Praca zdalna i nauka on-line stały się dla wielu osób codziennością. Przez internet uczą się nawet dzieci w najmłodszych klasach szkół podstawowych, które nie są świadome zagrożeń, jakie wynikają z korzystania z sieci. Wiele z nich to efekt różnego rodzaju portali społecznościowych.
- Przykładem jest Tik-Tok. Nieumiejętne korzystanie powoduje, że nasze dane osobowe, czy wizerunek zostaną w internecie na zawsze, a filmy tworzą dzieci, zalewają internet - mówi Łukasz Gierek, nauczyciel informatyki w Zespole Szkół Technicznych w Radomiu.
Często błędy, które popełniamy, wynikają z nieumiejętnego korzystania z narzędzi do zdalnego nauczania.
- Wyjątkowym przypadkiem błędu jest szkoła z województwa pomorskiego, gdzie źle dobrane narzędzie spowodowało, że dzieci na lekcji fizyki zaczęły oglądać strony pornograficzne, które wychodziły od nauczycielki. Dlaczego tak się stało? Oprogramowanie, z którego korzystała w dobrej wierze, miało "dziurę", zostało zaatakowane i dostał się tam wirus. Powstało zjawisko, które nazywa się "zombing", które polegało na tym, że wtyczka wyświetlała losowe strony, w większości o charakterze erotycznym - mówi Łukasz Gierek.

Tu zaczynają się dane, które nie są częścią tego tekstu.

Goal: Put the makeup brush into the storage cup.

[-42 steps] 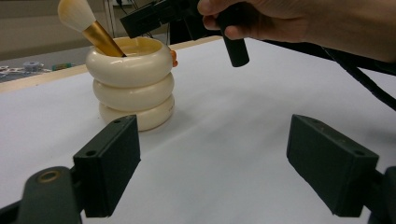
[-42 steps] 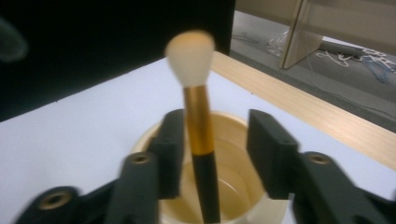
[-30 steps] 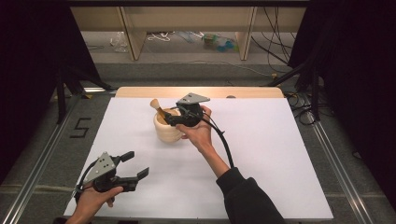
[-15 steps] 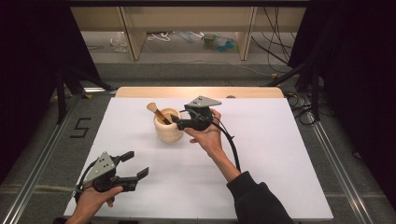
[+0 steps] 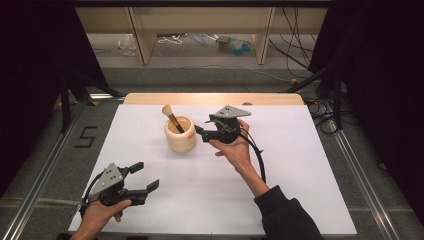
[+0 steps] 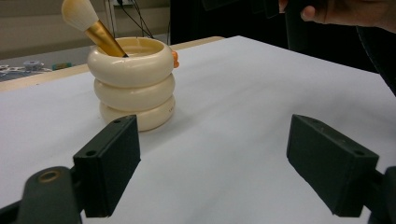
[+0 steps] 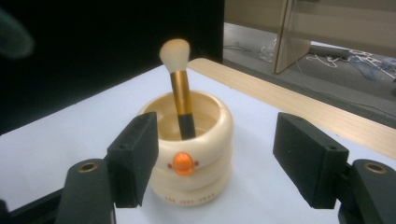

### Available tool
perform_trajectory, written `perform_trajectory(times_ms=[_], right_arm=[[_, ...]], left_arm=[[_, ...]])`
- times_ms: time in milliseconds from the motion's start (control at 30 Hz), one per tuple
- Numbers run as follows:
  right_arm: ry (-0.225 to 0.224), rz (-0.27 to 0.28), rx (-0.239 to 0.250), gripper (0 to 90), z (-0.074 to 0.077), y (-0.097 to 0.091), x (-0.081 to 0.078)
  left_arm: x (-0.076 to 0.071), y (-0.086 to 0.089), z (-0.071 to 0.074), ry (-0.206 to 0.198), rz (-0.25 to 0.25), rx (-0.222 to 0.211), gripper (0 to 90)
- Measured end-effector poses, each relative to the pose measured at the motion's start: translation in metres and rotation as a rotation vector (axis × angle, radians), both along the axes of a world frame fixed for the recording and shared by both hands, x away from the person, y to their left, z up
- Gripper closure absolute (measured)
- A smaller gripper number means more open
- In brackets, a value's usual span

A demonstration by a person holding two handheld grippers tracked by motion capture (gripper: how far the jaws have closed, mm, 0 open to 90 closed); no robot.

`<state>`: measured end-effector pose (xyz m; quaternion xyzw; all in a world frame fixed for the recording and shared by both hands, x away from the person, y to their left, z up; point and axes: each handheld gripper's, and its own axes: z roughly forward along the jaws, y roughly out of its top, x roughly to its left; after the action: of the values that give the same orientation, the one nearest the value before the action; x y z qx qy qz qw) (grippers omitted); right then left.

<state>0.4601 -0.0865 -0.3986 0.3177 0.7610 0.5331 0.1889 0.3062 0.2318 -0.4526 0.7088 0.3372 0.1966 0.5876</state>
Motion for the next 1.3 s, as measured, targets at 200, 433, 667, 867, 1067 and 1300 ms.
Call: perform_trajectory(times_ms=[200, 433, 667, 867, 1067, 1300], right_arm=[[0.003, -0.009, 0.004, 30.9, 0.000, -0.013, -0.006], [0.026, 0.007, 0.002, 27.1, 0.001, -0.019, -0.017], [0.007, 0.004, 0.002, 26.2, 0.003, -0.028, -0.025], [0.022, 0.009, 0.003, 26.4, 0.001, -0.037, -0.030], [0.013, -0.002, -0.005, 26.2, 0.002, -0.043, -0.034], [0.025, 0.005, -0.002, 26.1, 0.001, -0.049, -0.041]], left_arm=[[0.000, 0.000, 0.000, 0.000, 0.000, -0.001, 17.3], [0.001, 0.004, 0.001, -0.003, -0.010, 0.054, 17.3], [0.001, 0.004, 0.001, -0.004, -0.009, 0.057, 17.3], [0.001, 0.004, 0.001, -0.003, -0.008, 0.056, 17.3], [0.001, 0.004, 0.001, -0.005, -0.009, 0.059, 17.3], [0.001, 0.004, 0.001, -0.004, -0.008, 0.057, 17.3]])
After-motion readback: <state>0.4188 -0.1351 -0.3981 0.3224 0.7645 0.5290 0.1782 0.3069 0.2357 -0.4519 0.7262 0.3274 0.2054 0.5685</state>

Łukasz Gierek podkreśla, że nauczyciele cały czas uczą się pracy zdalnej.
- Mam tutaj na myśli na przykład sposób pytania uczniów, udostępnianie ekranu, głosowanie na lekcji, czy sposoby aktywizacji uczniów. To są rzeczy, których dopiero uczymy się - mówi.
Nauczyciele szukają też sposobów na uatrakcyjnienie zajęć, co często generuje zagrożenia.
- Szukamy programów i aplikacji, które nieumiejętnie wyszukane mogą wyrządzić szkodę na naszym komputerze - dodaje Łukasz Gierek.
Na rynku popularne stały się narzędzia do nauczania zdalnego, np. Zoom, Teams, Google Classroom. Łukasz Gierek podkreśla, że nie ma idealnego rozwiązania, ale można zawęzić liczbę osób, które mają dostęp do danego kanału.
- Ja jestem za tym, żeby nauczyciele korzystali z narzędzi, które mają autoryzację dostępu. Na przykład w Teamsach lub Google Classroom, żeby uczeń mógł wejść na lekcję, musi zalogować się za pomocą adresu mailowego, który dostał ze szkoły. Są inne narzędzia, jak Zoom, gdzie autoryzacji nie ma i tylko generujemy link do spotkania. Wtedy istnieje niebezpieczeństwo, że wejdą nam osoby, które nie będą uczniami naszej klasy i nie będziemy potrafili ich rozróżnić - zaleca Gierek.
Nauczyciele musieli wraz z wprowadzeniem zdalnego nauczania zmodyfikować swoje metody pracy.
- Na normalnej lekcji sprawdzam listę obecności na samym początku, a później zaczynam prowadzić lekcję. W internecie obecność sprawdza się pod sam koniec. Są takie narzędzia, chociażby na Teamsach, jak lista obecności, która generuje się i pokazuje aktywność. Robimy pewne rzeczy w sposób odwrotny - mówi.
Problemem wielu pedagogów pozostaje aktywizacja uczniów. Przy wyłączonych kamerkach nauczyciele nie wiedzą, czy ich podopieczny rzeczywiście siedzi i słucha, czy na przykład gra w tym czasie w gry komputerowe lub w ogóle wychodzi z domu.
- Każde narzędzie można wykorzystać do aktywizacji uczniów. Ja na lekcjach prowadzę różnego rodzaju głosowania. Polega to na tym, że w pewnym momencie zadaję uczniom pytanie, na które obowiązek mają odpowiedzieć wszyscy. Jeśli nie będę widział tej aktywności, to znaczy, że któryś z uczniów nie słucha mnie lub ma jakiś problem. To może być pytanie chociażby "czy mnie słychać?". Za pomocą takiego wirtualnego podniesienia ręki widzę liczbę osób, które ją podniosła. Jeśli widzę, że z 17 osób podniosło rękę 12, to znaczy, że coś z pięcioma osobami jest nie tak. Jednym z moich pomysłów jest, że moi uczniowie w trakcie zajęć wysyłają mi rezultaty pośrednie. Jeżeli dyktuję notatkę do zeszytu lub zlecam wykonanie ćwiczenia, to daję uczniom czas, żeby wysłali mi zdjęcie ekranu lub ze swojego telefonu. Nie musi to być pełna praca - mówi Łukasz Gierek.